I’ll try to be clear.
This is a picture of the potentiometer Kicad4 and the settings to show the pin numbers.
As the example with a potentiometer may be confusing, I will use a transistor.
This is the same transistor symbol, rotated and mirrored. I have used letters for the pin numbers. A pin number is actually a 4 character alfanumeric string.
We can see that gate, drain and source are in the same positions.
This is a datasheet of a transistor
See gate is on the left.
Here are 2 foorprints: the real one on the left and a fake one “mirrored” on the right!!
Now you want to solder the chip onto its footprint. So to match the real part to its footprint you must solder the transistor this way:
I hope you now understand why a symbol can be mirrored but a footprint can’t.
It would be not only a bug, but a dead bug.
I hate to nitpick an excellent post, but I think the 4 character restriction has been lifted in v5.
heriks said he is using kicad4…
-You are very finicky
-Well, finicky is not the exact word…
Sorry, I missed that, my bad
In my opinion, with a little extra information, would make a great addition to the FAQs.
One issue that I would like to see added is how the Footprint of the device package affects the pin numbers on the schematic. The physical part defines the pin numbers, and not all transistor packages assign the same junction to the same pin number.
Yes, it can be that fragile, you have many degrees of freedom here.
It is quite easy to get something ‘visual’ on a SCH that is not related to the physical final rotation.

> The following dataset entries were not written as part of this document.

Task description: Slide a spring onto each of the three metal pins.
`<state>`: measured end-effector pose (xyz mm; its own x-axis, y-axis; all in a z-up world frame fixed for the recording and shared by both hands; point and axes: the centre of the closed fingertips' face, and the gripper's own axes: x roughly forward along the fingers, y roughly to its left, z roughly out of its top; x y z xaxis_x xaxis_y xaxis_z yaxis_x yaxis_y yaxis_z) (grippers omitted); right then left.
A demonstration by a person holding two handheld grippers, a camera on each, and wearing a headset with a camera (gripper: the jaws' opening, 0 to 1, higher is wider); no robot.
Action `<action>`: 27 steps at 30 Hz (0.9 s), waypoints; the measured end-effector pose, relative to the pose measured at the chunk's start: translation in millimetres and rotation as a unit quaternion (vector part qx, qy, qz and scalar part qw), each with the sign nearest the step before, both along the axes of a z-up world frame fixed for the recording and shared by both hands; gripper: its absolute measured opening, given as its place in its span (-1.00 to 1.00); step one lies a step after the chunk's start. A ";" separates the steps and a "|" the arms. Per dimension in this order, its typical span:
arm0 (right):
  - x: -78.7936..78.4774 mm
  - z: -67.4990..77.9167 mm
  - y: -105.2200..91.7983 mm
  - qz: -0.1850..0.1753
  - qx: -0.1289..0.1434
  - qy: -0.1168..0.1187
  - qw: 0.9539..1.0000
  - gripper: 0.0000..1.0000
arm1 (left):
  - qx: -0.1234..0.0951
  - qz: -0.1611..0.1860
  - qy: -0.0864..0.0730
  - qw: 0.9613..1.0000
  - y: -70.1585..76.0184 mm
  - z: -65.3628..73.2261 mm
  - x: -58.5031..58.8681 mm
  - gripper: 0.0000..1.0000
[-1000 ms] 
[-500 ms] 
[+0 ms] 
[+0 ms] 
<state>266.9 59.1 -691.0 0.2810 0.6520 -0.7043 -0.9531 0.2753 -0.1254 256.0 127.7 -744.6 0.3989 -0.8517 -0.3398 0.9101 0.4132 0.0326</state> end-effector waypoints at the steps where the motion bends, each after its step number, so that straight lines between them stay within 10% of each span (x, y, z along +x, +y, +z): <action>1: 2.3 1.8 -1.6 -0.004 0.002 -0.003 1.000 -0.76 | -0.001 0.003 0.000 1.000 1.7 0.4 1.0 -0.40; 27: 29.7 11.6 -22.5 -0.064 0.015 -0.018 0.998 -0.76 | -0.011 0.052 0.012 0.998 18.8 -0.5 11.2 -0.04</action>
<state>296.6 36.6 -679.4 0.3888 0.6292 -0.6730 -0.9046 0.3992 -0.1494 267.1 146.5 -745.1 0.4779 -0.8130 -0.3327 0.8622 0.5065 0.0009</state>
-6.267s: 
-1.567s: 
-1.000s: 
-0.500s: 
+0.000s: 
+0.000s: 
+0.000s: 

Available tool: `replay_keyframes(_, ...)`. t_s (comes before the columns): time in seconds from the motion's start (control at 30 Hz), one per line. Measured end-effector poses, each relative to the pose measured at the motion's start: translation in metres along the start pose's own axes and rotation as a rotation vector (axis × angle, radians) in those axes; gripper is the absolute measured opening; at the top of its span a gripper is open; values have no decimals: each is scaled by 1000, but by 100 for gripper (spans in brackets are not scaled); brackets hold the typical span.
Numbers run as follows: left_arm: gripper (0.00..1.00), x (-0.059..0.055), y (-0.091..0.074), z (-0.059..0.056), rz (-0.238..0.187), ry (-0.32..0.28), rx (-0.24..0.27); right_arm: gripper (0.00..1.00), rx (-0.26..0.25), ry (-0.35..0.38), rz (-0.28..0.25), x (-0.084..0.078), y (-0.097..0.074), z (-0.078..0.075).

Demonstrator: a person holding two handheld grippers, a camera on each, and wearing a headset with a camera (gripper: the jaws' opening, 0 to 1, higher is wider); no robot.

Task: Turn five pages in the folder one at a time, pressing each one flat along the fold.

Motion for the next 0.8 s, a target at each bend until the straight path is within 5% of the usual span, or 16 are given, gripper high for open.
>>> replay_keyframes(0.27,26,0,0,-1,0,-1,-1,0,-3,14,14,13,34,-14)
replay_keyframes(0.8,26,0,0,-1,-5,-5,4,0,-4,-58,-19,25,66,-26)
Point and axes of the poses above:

I think the better way to symbolically define a pot, is like Bourns etc do
Notice this symbol has pin numbers and a very clear CW/CCW direction tag too.
The first question that came to my mind, “What happens when it makes physical sense to mount it to the bottom side of the board?”
Yes, and then what happens if the Pot you mount looks like this ?
Hello everyone, especially the KiCad symbol library developers. The following is from IEEE 315, Clause 14.2.5 concerning direction of travel of a rotary pot. Note that it says “…travel viewed from knob or actuator end unless…” What this means is that if a pot is attached to the “backside” of the board CW rotation is as viewing the backside of the PCB and not X-ray view.
IAW IEEE 315, Clause 22.4 that is the “official” list of class designation letters, the class letter R is for any type of resistor, whether fixed value, tapped, settable, or variable. The class letter(s) RV is for a symmetrical varistor or voltage-sensitive resistor–NOT a variable resistor.